The case attracted obsessives for decades. In 1995, Derek Abbott, then a young professor, came across the case while reading a magazine in a laundromat. Like so many before him, he was hooked. But Abbott had something the earlier investigators didn’t: time on his side. By 2009, when he began his serious investigation, the world of forensic science was on the cusp of a revolution.
“I essentially think about him every day,” Abbott later reflected, describing his decades-long obsession with the case. What started as intellectual curiosity evolved into a personal quest that would eventually intertwine his own life with the mystery in unexpected ways.
Chapter Two: The DNA Revolution and Its Limitations
Here’s where things get technically fascinating. Traditional forensic DNA analysis relies on Short Tandem Repeats (STRs)—specific sequences of DNA that vary between individuals. When a crime scene sample contains enough biological material and hasn’t degraded too badly, investigators can extract these STRs and compare them against CODIS (Combined DNA Index System), the national DNA database containing profiles from convicted offenders and arrestees.
But the Somerton Man presented multiple problems. First, by the time Abbott’s team got serious about extracting DNA in 2009, the body had been buried for 61 years. DNA degrades over time, especially when exposed to moisture and bacteria in soil. Second, even if they could extract usable DNA, CODIS only helps if the person or a close family member is in the database. Carl Webb had no criminal record and no living close relatives in the system.
This is where the computational revolution in genetics becomes crucial. In December 2017, Abbott’s team at the Australian Centre for Ancient DNA extracted mitochondrial DNA from hair samples embedded in the plaster death mask that had been made of the Somerton Man’s face in 1949. They discovered he belonged to haplogroup H4a1a1a—possessed by only 1% of Europeans. Interesting, certainly, but not enough to identify him.
The real breakthrough would require a different approach entirely: not looking for exact matches, but for relatives.

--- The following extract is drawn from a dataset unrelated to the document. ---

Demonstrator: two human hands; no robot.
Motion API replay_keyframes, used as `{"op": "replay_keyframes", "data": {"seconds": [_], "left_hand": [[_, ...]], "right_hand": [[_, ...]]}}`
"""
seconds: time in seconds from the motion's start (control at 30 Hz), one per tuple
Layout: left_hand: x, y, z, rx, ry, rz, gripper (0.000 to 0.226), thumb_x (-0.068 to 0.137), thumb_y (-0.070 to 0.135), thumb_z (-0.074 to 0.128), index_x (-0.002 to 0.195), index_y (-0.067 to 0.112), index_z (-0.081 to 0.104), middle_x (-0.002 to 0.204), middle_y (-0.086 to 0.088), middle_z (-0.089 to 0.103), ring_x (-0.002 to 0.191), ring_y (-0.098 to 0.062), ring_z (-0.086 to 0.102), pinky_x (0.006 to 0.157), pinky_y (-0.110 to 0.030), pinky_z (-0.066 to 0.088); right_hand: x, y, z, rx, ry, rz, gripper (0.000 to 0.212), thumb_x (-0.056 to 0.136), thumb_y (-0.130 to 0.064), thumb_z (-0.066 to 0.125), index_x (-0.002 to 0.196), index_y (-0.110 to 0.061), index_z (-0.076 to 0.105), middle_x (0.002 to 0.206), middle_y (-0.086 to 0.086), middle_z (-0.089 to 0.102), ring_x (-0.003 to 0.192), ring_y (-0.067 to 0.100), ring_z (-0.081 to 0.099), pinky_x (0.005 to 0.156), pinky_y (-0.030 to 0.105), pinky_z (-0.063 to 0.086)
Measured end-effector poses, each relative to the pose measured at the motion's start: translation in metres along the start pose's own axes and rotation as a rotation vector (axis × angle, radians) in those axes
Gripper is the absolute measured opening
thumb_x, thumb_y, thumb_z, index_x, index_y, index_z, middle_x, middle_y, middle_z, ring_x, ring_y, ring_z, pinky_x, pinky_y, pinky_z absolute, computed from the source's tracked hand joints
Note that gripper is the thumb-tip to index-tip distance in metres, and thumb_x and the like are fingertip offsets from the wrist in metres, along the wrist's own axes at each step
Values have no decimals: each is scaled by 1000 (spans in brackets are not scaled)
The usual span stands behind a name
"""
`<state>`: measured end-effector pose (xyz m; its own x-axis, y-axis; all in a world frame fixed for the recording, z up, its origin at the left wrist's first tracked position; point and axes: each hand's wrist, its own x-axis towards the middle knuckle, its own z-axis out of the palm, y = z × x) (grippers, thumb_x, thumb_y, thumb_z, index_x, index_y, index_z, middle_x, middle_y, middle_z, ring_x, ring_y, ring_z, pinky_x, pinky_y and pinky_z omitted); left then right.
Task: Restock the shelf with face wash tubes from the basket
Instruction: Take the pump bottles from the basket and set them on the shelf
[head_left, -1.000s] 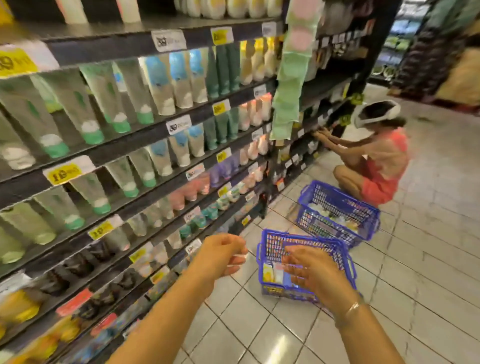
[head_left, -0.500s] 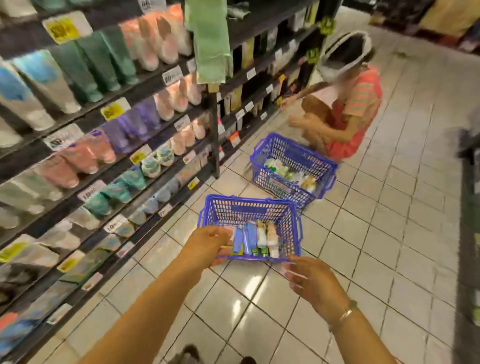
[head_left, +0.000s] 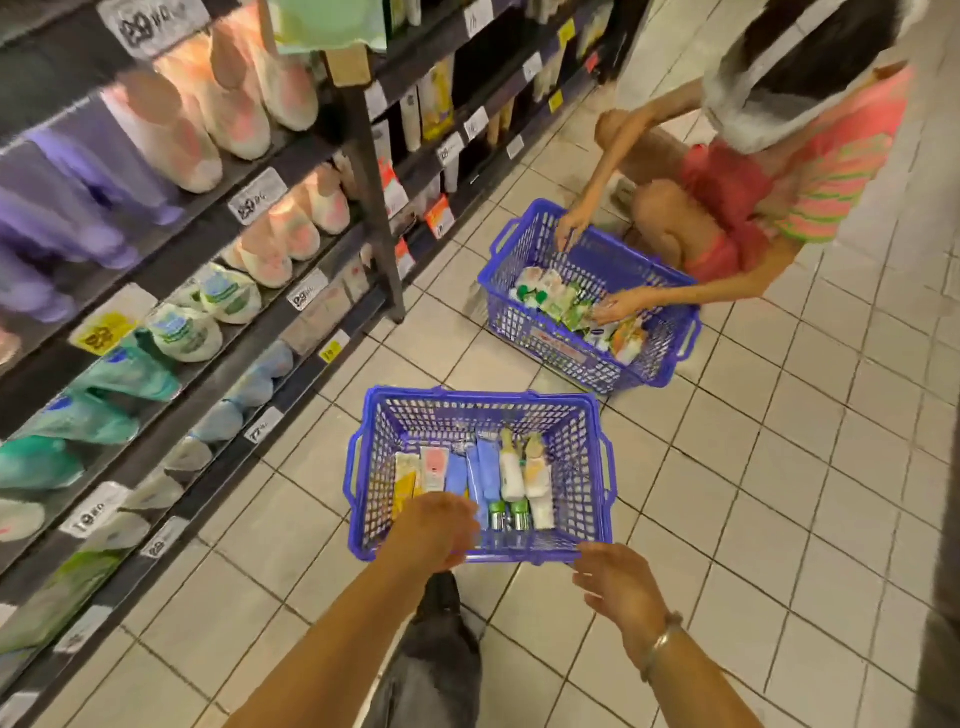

Chapter Three: Enter Forensic Genetic Genealogy
While Abbott was methodically working the Somerton Man case, an entirely new field was emerging in the United States. Colleen Fitzpatrick, a nuclear physicist turned forensic genealogist, had founded Identifinders International and pioneered techniques that combined DNA analysis with traditional genealogical research.
Fitzpatrick’s credentials are formidable. With a PhD in Nuclear Physics from Duke University and 25 years developing high-resolution laser measurement techniques for NASA and the Department of Defense, she brought serious scientific rigor to genealogy. In 2017, she co-founded the DNA Doe Project, a nonprofit dedicated to identifying John and Jane Does through genetic genealogy. She’s worked on some of the highest-profile identification cases in modern forensic science—from the Unknown Child of the Titanic to Northwest Flight 4422 crash victims.
But it was the 2018 Golden State Killer case that proved forensic genetic genealogy could crack cases that had stumped investigators for decades. Law enforcement uploaded crime scene DNA to GEDmatch, a public genealogy database, found distant relatives, and built out a family tree that eventually led to Joseph DeAngelo. The technique worked because it didn’t require a direct match—just enough shared DNA to establish family relationships, which could then be traced through genealogical research.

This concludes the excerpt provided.